So good morning everybody, happy new year. I hope you had some time to enjoy life and

forget about the university and all the hard work you have to do. I wish you all a successful

2015 and an exciting 2015 and maybe one or the other will be even very successful in

terms of examinations and thesis projects. So good luck.

Today we want to continue in the text on Diagnostical Medical Image Processing and I have to reduce

the number of chapters a little bit because I'm not as fast as Ani Maia who did the lecture

in the past two years. So I will skip Katziewicz algorithm and I also will skip the MR reconstruction

and I will now continue with the chapter on algebraic reconstruction and then I will close

the reconstruction chapter because we need the upcoming lectures to talk about image

fusion that's as important as reconstruction and you have to have some basic knowledge

and you have to be equipped with the basic techniques with respect to image registration

and I want to make sure that you get this. So we talked so far about modalities. Let

me just check whether I can switch on the light here. Yeah. We talked about pre-processing

and currently we talk about reconstruction and in particular we are considering reconstruction

from X-ray projections and if we talk about X-ray projections it's important to remember

Bayer's law that tells us the observed energy, the observed intensity in the image at a certain

pixel is the intensity we get if nothing is in between the X-ray source and the detector

times and now we have an exponential decay minus f X Y integrated over a line L. That

means we integrate the function we want to reconstruct.
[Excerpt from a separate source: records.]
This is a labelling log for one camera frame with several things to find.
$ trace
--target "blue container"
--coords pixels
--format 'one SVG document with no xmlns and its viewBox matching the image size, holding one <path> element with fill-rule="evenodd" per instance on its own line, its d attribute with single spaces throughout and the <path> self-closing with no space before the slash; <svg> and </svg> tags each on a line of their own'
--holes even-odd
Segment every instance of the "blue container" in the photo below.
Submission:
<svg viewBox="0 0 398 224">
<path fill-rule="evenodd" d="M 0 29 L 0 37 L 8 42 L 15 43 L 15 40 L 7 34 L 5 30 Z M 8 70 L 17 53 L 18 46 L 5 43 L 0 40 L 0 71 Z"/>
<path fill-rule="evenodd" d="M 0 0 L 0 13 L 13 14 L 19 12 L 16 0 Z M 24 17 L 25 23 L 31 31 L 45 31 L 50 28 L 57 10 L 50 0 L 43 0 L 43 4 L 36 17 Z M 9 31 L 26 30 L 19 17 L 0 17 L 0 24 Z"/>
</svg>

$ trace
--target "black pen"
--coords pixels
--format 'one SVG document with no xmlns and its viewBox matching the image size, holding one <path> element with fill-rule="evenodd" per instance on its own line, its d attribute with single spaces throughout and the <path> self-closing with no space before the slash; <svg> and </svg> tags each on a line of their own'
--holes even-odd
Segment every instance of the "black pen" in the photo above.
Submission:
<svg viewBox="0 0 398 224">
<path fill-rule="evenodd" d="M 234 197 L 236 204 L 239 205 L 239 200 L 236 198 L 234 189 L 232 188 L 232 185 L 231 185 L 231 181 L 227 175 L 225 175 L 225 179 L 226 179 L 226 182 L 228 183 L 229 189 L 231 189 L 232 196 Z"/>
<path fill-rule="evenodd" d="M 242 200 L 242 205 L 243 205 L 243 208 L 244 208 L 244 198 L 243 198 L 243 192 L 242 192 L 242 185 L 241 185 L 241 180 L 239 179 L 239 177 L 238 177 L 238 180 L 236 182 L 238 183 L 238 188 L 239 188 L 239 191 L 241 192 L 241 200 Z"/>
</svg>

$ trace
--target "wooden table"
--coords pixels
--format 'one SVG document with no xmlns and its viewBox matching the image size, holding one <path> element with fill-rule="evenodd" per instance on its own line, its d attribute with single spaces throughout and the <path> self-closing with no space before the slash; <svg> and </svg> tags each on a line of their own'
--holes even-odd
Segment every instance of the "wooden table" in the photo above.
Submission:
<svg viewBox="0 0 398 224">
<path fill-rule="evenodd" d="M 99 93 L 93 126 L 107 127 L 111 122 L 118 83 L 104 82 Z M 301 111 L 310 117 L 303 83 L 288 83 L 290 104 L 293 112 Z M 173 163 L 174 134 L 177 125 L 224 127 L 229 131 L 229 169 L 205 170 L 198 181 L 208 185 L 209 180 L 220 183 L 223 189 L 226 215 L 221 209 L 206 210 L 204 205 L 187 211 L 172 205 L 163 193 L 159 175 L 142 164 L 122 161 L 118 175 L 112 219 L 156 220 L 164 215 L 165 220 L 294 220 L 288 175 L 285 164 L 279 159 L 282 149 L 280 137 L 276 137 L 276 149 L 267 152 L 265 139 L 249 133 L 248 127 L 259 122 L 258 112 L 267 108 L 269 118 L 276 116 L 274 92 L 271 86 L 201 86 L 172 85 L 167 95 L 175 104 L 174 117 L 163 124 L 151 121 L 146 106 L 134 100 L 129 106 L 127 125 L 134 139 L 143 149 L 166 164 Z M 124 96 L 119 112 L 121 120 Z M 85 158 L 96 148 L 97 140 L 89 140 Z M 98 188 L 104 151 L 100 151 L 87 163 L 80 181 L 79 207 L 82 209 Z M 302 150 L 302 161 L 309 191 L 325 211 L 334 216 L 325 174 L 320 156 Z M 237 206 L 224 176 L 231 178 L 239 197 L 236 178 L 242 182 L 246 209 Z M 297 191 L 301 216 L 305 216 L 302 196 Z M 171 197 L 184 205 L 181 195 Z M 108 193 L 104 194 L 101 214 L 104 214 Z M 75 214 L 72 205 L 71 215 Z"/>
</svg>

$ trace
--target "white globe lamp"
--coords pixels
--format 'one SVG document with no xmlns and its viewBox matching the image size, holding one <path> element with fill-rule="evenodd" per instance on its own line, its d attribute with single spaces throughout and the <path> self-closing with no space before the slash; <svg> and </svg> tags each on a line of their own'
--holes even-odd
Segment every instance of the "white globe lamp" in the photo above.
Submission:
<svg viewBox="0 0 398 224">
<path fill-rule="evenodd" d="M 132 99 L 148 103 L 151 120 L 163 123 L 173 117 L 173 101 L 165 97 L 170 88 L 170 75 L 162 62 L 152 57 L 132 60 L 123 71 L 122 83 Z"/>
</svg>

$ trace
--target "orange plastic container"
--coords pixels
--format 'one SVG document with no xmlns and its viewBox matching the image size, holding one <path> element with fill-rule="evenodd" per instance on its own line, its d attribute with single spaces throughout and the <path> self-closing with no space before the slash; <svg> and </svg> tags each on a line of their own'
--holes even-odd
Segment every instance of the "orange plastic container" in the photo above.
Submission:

In this case it's a 2D function

where we observe 1D projections. We want to reconstruct the function F given the projections

and equivalently we said okay this is equal to minus integral f X Y D L L and for each

pixel we get this type of equation and we have to solve the system of integral equations

if we want to compute f of X Y given an X-ray image. That's something we have considered

very, very, very detailed and we started to look into reconstruction methods that make

use of this analytical characterization and we found out that there is the Fourier slice

theorem. What does the Fourier slice theorem tell us? Well once again that's the figure

you have to keep in mind. We have here our projection rays, we have here our detector,

the 2D function has to be reconstructed, we have a 1D detector and the Fourier slice theorem

tells us that the Fourier transform of the 1D signal can be found in the Fourier transform

of the 2D signal that we are looking for if we look at the elements in the 2D Fourier

transform that sit on the parallel line to the detector line. That means if we rotate

around an object and capture different X-ray projections we basically generate here the

Fourier transform of the 2D function that we need to reconstruct and then we apply the

inverse Fourier transform. Then we have seen this is given in polar coordinates so we have

to do a coordinate transform and then at the end of the day we came up with a very powerful

algorithm, the filtered back projection algorithm that decomposes the reconstruction problem

given this set of integral equations basically into a two-step algorithm where we do a convolution

of the observed signals with a high-pass filter, a REM filter that is basically nothing else

but the absolute value of the Jacobian that we get out of the coordinate transform from

polar coordinates to Cartesian coordinates and after the filtering we have to do a back

projection which means smear the projection through the slice that we want to reconstruct.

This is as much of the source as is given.